Documentation update for 1.1 [in progress]. #95

cjacoby · 2017-05-06T17:19:02Z

This PR (when complete) will complete documentation fixes for #83, #91.

TODO:

Fix/update semantics to match the discussion / decisions in Language conventions #75
- samples vs batches
- iterators, iterables, and generators
BufferedStreamer => buffer_stream
buffer_batch => buffer_stream
New buffer_stream behavior (vstack, adding dimension)
Minor mux semantics changes
pescador.maps
Changes from ZMQStreamer default time #91 for ZMQ

…ud Maps/Transformers instead of BufferedStreamer

…nd =>

cjacoby · 2017-06-29T15:04:17Z

@bmcfee - I'd appreciate a look-over. More or less done, except for the ZMQ thing from #91. I can't get the ZMQ portion of the API Docs to generate on my machine, but there is no obvious reason why.

ejhumphrey · 2017-06-29T15:06:44Z

docs/example1.rst

-key: `X`.  For supervised learning (e.g., SGDClassifier), valid batches must contain both `X` and `Y` keys,
-both of equal length.
+Streamers are intended to transparently pass data without modifying them. However, Pescador assumes that Streamers produce output in
+a particular format.  Specifically, a data is expected to be a python dictionary where each value contains a `np.ndarray`. For an unsupervised learning (e.g., SKLearn/`MiniBatchKMeans`), the data might contain only one


technically, Streamers place no requirements on the format of the items in its stream; only buffer_stream does this (maybe it's should be called buffer_datastream)

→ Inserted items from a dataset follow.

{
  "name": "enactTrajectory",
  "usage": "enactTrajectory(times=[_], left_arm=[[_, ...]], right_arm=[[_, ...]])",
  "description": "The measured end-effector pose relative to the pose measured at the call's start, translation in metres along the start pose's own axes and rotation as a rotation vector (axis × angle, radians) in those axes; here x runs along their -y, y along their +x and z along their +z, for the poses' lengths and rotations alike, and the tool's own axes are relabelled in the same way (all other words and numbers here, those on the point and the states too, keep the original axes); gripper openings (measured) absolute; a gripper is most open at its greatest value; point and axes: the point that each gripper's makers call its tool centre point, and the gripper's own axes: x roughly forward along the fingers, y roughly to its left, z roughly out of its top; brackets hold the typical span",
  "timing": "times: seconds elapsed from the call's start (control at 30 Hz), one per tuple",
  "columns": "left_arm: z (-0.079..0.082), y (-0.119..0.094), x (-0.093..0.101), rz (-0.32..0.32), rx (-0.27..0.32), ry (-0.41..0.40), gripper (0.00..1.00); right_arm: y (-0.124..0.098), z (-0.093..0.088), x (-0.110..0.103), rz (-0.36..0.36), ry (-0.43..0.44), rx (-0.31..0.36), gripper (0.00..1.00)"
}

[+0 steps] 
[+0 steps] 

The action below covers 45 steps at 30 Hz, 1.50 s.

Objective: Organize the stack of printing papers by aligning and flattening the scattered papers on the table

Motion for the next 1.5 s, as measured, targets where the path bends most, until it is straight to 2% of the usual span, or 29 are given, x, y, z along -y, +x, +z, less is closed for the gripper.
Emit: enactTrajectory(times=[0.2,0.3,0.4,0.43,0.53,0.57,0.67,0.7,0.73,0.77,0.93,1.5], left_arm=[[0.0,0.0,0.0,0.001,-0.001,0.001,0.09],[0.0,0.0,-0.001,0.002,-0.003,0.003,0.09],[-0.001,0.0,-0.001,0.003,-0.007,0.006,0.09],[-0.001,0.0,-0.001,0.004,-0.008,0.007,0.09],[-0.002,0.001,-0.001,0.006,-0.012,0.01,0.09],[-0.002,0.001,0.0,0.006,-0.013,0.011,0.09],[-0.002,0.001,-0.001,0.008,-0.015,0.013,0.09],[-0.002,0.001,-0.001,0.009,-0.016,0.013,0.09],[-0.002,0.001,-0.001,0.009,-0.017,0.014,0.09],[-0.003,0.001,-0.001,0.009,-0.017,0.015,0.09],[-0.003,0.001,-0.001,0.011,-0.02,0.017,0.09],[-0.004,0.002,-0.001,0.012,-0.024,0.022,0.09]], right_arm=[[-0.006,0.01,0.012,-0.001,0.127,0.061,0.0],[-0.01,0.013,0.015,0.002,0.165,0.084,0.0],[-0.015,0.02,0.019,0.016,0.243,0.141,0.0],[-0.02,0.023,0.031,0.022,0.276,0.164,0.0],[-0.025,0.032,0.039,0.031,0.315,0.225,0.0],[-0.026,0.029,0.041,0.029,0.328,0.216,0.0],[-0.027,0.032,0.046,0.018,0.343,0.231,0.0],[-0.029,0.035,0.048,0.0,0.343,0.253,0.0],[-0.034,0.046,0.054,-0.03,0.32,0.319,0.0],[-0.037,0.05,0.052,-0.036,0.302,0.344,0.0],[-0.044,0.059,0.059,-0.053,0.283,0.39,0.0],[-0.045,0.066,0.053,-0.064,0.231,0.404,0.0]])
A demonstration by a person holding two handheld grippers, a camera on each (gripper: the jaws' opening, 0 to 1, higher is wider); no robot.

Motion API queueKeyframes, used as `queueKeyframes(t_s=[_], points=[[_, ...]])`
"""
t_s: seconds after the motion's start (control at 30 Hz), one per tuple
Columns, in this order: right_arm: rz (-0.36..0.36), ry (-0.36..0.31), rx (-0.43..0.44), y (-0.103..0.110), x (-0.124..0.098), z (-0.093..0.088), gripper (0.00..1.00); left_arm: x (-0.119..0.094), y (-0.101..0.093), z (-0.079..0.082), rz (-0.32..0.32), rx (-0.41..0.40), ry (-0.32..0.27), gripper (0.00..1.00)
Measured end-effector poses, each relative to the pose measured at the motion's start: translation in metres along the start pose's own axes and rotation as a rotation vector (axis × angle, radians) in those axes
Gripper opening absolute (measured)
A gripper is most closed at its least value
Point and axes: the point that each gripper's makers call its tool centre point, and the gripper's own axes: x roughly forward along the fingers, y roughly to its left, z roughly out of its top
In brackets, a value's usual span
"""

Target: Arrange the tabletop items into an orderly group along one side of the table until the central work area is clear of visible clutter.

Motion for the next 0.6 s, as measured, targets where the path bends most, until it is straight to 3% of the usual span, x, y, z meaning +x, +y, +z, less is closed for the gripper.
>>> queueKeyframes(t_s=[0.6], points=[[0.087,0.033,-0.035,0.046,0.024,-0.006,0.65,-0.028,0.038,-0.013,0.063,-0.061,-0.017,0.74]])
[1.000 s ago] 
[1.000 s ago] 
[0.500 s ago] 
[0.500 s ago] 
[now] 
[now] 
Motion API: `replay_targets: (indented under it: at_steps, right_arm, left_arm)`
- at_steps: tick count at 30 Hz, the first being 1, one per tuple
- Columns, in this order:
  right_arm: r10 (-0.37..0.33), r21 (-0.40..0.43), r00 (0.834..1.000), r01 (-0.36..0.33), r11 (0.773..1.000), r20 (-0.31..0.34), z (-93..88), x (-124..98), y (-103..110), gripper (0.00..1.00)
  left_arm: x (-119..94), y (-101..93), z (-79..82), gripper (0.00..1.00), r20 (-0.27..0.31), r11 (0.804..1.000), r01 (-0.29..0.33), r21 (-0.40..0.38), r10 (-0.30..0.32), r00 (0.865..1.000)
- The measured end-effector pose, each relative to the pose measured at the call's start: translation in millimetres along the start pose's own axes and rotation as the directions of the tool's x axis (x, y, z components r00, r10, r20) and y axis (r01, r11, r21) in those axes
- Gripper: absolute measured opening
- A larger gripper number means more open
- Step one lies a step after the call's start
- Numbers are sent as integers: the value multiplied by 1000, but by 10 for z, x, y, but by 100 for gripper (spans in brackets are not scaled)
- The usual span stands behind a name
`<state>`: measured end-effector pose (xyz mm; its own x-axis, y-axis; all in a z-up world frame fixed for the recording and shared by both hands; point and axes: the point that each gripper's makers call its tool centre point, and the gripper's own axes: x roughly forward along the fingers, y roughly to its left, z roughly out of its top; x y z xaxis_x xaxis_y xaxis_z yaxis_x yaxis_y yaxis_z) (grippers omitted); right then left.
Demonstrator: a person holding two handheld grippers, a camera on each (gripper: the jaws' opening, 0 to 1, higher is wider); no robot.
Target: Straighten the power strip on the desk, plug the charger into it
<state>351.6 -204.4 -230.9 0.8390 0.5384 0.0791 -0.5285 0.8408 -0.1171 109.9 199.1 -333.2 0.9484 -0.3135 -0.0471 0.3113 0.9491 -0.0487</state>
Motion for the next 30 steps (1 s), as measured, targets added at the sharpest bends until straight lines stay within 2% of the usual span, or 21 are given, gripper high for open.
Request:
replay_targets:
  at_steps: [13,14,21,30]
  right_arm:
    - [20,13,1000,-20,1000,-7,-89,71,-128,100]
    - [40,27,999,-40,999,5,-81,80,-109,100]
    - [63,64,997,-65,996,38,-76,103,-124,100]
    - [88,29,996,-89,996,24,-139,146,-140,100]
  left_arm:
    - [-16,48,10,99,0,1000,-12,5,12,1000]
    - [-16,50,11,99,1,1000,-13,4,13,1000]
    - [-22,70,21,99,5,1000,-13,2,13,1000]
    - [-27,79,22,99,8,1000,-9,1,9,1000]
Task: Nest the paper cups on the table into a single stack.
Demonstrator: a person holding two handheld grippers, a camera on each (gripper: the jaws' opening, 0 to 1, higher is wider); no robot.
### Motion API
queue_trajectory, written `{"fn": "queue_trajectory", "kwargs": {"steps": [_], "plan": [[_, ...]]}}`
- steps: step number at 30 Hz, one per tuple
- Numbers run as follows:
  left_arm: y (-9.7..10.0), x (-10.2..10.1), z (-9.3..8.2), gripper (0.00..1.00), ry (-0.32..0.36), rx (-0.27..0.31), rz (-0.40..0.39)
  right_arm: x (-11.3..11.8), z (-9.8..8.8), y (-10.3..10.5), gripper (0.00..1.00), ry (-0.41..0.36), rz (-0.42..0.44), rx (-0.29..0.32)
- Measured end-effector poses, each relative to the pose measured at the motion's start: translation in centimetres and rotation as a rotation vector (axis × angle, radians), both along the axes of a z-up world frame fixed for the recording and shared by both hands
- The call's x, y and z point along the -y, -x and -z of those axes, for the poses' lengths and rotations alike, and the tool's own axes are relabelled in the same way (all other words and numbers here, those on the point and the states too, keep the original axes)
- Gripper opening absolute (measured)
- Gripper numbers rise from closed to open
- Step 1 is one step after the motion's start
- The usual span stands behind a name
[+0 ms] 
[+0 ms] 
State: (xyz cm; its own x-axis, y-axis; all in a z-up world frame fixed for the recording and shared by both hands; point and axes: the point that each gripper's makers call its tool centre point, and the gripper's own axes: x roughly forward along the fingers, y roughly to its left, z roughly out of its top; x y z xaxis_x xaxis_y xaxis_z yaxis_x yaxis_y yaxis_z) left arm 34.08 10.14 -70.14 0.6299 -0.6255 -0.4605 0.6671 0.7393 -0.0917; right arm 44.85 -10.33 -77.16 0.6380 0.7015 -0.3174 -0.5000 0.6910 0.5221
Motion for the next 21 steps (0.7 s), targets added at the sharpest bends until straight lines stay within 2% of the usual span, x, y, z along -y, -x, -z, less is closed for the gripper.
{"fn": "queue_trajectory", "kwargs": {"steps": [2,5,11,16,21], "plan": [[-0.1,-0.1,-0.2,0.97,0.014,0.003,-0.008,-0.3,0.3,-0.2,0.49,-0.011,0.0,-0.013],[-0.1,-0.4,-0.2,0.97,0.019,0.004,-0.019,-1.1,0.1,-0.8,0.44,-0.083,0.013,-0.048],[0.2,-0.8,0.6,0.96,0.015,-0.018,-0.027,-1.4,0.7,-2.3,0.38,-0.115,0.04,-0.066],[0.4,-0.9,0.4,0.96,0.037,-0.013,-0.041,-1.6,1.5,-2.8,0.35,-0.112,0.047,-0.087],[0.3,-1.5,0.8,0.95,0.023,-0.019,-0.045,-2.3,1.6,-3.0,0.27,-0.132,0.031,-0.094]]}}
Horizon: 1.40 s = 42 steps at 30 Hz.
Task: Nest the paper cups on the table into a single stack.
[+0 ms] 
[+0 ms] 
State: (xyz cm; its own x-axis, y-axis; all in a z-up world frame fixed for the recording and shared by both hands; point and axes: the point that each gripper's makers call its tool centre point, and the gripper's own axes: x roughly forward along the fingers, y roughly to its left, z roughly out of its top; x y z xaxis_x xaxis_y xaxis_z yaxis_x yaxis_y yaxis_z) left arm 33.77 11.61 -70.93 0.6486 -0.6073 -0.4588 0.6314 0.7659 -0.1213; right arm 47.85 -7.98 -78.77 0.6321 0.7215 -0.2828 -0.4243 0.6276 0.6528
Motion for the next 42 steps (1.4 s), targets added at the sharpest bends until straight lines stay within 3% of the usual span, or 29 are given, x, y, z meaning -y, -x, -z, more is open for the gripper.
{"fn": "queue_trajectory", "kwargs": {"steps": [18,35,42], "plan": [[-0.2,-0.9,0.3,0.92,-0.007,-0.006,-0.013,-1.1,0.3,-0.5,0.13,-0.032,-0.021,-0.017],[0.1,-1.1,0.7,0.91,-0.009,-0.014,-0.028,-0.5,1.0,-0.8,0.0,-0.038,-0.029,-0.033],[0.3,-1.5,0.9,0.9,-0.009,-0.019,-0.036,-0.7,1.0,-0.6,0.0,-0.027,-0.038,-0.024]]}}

Yes, I had this thought as I was writing it, but at the time I was trying to more or less match up the old statement with how it actually works now.

Is it not worth saying anything about that here? Maybe just in buffer_stream?

a data -> data

But yeah, I think it's fine to only mention requirements when they're needed. Streamers don't generally care, but buffering does and ZMQ does (ndarrays are required to determine header payloads).

ejhumphrey · 2017-06-29T15:07:41Z

docs/bufferedstreaming.rst

+.. code-block:: python
+    :linenos:
+
+    batch_streamer = pescador.Stream(buffered_sample_gen)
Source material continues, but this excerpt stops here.